Neste contexto, tem de ser bem visto com que surpreendente ausência de mediação e de fundamentação Dornis, por um lado, põe de lado a teoria da dissociação e do valor de Roswitha Scholz, por ele defendida com veemência (3) enquanto foi autor da EXIT!, por outro lado, no entanto, com idêntica ausência de mediação e de modo muito confuso, espalha no seu texto aforismos inspirados na crítica da dissociação e do valor. Isso mostra quão incoerente e contraditório é todo o ensaio e a confusão em que labora o seu autor. Primeiro, sem justificar minimamente o curso do seu pensamento, ele regride a um nível muito superficial na análise da relação de género capitalista, e gasta aquele relevante aparelho conceptual com capacidade de análise crítica num jargão bastante desleixado e relaxado, a que Adorno chamou "nadar na corrente familiar das palavras" (Minima Moralia 112). Diz Dornis: "A subjugação moderna das mulheres não é um produto do discurso, que se possa combater recorrendo ao pluralismo, nem uma forma principal ou opcional: contradição secundária que de algum modo pudesse ser pensada juntamente com a discriminação político-económica ou racista." (p. 20, itálico meu) E, em conclusão, escreve: "A crítica materialista das relações de género deve opor-se fortemente às teorias da fusão entre sociedade capitalista e patriarcado." (pág. 25) Por outro lado, em total contradição com isso, elogia Charles Fourier como "mais radical que Marx", porque "Fourier vai além de Marx, na medida em que reconhece a opressão das mulheres como a base da dominação e da exploração capitalistas e, portanto, formula a necessidade de eliminá-la, para chegar à emancipação real." (p. 22, itálico de Dornis) E formula assim a primeira tese do seu resumo: "As categorias de base da sociedade capitalista não são concebíveis nem praticáveis sem a subjugação das mulheres." (p. 24)
Parece que perturba Dornis o facto de a crítica da dissociação entender a socialização da dissociação e do valor como uma relação capitalista de género, o que não se coaduna com o seu murmúrio moralizador sobre a opressão e a subjugação das mulheres.
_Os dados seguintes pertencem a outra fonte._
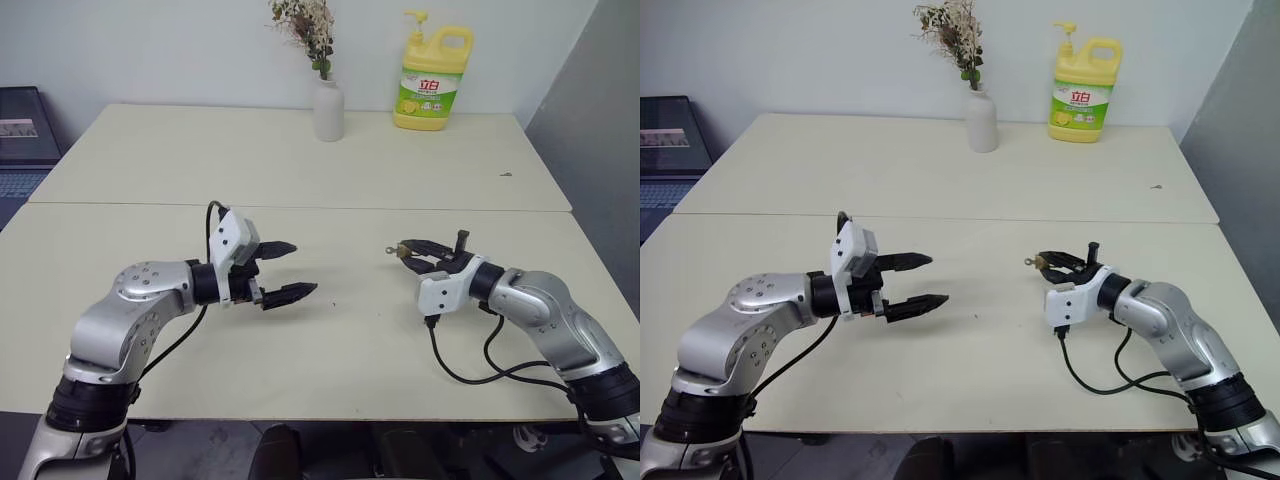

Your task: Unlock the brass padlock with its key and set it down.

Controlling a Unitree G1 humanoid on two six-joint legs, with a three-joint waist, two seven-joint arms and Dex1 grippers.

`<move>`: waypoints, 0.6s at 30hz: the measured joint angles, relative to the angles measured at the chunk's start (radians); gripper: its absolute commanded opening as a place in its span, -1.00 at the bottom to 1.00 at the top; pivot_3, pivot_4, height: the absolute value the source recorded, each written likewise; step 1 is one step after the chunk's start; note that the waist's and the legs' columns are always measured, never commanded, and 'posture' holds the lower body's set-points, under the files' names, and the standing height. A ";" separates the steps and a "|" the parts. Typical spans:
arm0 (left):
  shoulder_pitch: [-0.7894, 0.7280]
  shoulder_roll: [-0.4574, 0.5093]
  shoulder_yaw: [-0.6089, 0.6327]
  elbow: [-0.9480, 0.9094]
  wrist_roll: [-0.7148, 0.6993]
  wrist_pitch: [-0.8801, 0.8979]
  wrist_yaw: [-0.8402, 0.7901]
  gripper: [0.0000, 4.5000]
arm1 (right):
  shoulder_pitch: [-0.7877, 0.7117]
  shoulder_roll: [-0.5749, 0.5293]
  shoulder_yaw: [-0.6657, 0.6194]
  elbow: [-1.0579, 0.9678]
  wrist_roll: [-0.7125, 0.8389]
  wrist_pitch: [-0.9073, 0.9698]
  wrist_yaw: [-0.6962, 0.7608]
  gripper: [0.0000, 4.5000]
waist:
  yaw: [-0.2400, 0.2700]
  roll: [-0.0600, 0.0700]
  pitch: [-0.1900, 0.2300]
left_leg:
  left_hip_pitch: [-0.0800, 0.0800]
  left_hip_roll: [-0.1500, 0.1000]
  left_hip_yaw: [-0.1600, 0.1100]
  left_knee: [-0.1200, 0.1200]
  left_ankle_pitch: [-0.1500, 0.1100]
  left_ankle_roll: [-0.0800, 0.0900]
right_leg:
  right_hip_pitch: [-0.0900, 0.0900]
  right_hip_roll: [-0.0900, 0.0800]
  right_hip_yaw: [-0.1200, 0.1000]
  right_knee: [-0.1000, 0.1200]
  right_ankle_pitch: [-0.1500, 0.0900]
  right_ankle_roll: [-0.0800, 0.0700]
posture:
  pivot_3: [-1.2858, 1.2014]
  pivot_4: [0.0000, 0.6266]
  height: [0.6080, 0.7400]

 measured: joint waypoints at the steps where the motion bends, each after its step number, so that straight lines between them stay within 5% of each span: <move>1: -0.027 -0.002 -0.004 -0.003 -0.015 0.014 -0.006 1.00 | -0.017 0.004 0.000 -0.012 0.010 -0.041 -0.016 -0.58 | 0.000 0.000 0.000 | 0.000 0.000 0.000 0.000 0.000 0.000 | 0.000 0.000 0.000 0.000 0.000 0.000 | 0.03 -0.52 1.00; 18: -0.153 -0.066 -0.009 0.002 -0.156 0.175 0.032 1.00 | -0.090 0.036 0.018 0.060 0.052 -0.291 -0.059 -0.58 | 0.003 0.000 0.000 | 0.000 0.000 0.000 0.000 0.000 0.000 | 0.000 0.000 0.000 0.000 0.000 -0.001 | 0.03 -0.52 1.00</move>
A supressão de uma relação social não pode ser imaginada como libertação heróica de princesas em cativeiro. Além disso, para regredir até à ideologia do Iluminismo, ele precisa de renegar sem fundamento – porque sem possibilidade de fundamentação – os seus conhecimentos anteriores, ou seja, a teoria da dissociação, uma vez que esta localiza a relação de dissociação no mesmo nível de abstracção que o trabalho abstracto e a forma do valor, reconhecendo-a, portanto, como essencial para o esforço teórico da crítica radical da filosofia iluminista burguesa, a mesma que Dornis pretende salvar incondicionalmente. A dissociação é a condição equiprimordial do valor e, portanto, é incompatível com a propaganda de um “conteúdo emancipatório" do MBO e da sua “razão ". Dornis quer impingir à emancipação das mulheres, por ele invocada em alta voz, precisamente a razão do sujeito homem-branco-ocidental, como se fosse a única possibilidade própria delas, razão através da qual ao mesmo tempo desmente conceptualmente aquela emancipação. Isso prova, portanto, que o "abolir" do sujeito masculino burguês, por ele declamado sem mediação, que em perspectiva deve ser o mesmo que salvá-lo (p. 23), e que continua a ser apresentado apenas como "MBO depois do MBO", surge, por assim dizer, como a sua eternização.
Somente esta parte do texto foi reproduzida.